YOUR GOAL
The expected output is the first line of the data below and every line after it, up to and including the line containing "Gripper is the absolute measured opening", each reproduced exactly.

----- DATASET CONTENT

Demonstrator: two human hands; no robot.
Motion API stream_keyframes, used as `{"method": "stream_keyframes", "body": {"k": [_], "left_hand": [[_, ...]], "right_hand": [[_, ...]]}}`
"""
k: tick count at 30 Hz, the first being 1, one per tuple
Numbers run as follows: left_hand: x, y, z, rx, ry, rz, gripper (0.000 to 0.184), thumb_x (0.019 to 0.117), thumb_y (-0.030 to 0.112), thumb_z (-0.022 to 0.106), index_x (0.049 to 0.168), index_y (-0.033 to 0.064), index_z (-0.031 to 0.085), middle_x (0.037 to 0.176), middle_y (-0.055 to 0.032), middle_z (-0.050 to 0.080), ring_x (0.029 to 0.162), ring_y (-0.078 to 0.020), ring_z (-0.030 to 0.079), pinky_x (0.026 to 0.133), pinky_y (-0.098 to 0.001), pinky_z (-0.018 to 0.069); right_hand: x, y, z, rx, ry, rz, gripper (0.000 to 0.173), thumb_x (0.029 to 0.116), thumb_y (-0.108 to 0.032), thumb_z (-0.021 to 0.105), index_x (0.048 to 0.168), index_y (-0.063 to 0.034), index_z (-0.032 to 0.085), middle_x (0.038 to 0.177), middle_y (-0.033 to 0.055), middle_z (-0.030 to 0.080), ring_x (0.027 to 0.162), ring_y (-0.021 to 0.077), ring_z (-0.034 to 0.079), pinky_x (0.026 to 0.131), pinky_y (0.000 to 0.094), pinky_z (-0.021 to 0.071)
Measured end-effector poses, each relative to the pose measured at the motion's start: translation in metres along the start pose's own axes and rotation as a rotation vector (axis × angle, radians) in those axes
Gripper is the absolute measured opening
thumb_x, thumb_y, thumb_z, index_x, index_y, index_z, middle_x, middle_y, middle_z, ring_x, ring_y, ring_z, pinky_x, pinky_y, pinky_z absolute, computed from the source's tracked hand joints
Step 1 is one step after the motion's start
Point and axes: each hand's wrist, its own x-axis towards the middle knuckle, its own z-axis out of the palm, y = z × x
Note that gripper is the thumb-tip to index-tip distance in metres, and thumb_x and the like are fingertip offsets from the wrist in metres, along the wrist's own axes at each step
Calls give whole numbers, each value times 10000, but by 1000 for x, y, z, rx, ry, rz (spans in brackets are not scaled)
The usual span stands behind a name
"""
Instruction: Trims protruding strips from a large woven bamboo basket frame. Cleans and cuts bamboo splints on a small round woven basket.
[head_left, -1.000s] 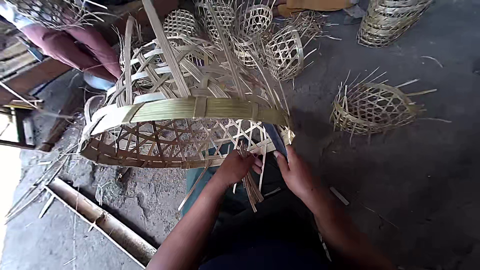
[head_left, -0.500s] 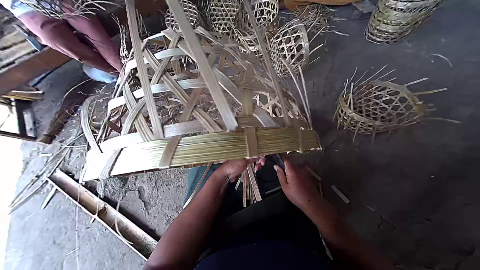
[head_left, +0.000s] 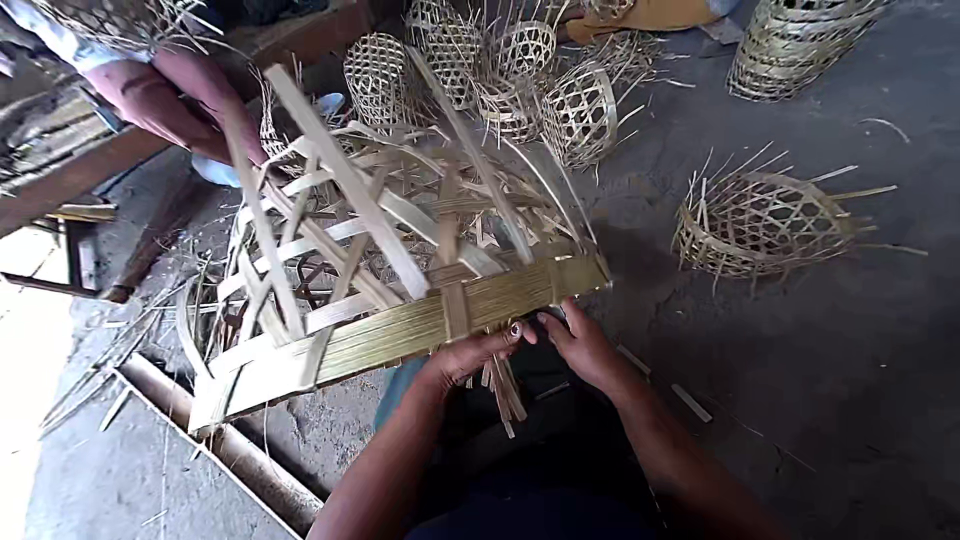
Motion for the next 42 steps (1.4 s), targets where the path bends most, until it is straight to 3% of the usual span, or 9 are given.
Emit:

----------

ANSWER SPACE
Demonstrator: two human hands; no robot.
Motion API stream_keyframes, used as `{"method": "stream_keyframes", "body": {"k": [_], "left_hand": [[_, ...]], "right_hand": [[_, ...]]}}`
"""
k: tick count at 30 Hz, the first being 1, one per tuple
Numbers run as follows: left_hand: x, y, z, rx, ry, rz, gripper (0.000 to 0.184), thumb_x (0.019 to 0.117), thumb_y (-0.030 to 0.112), thumb_z (-0.022 to 0.106), index_x (0.049 to 0.168), index_y (-0.033 to 0.064), index_z (-0.031 to 0.085), middle_x (0.037 to 0.176), middle_y (-0.055 to 0.032), middle_z (-0.050 to 0.080), ring_x (0.029 to 0.162), ring_y (-0.078 to 0.020), ring_z (-0.030 to 0.079), pinky_x (0.026 to 0.133), pinky_y (-0.098 to 0.001), pinky_z (-0.018 to 0.069); right_hand: x, y, z, rx, ry, rz, gripper (0.000 to 0.173), thumb_x (0.029 to 0.116), thumb_y (-0.108 to 0.032), thumb_z (-0.021 to 0.105), index_x (0.048 to 0.168), index_y (-0.063 to 0.034), index_z (-0.032 to 0.085), middle_x (0.038 to 0.177), middle_y (-0.033 to 0.055), middle_z (-0.030 to 0.080), ring_x (0.027 to 0.162), ring_y (-0.021 to 0.077), ring_z (-0.034 to 0.079), pinky_x (0.026 to 0.131), pinky_y (0.000 to 0.094), pinky_z (-0.021 to 0.071)
Measured end-effector poses, each relative to the pose measured at the motion's start: translation in metres along the start pose's own axes and rotation as a rotation vector (axis × angle, radians) in those axes
Gripper is the absolute measured opening

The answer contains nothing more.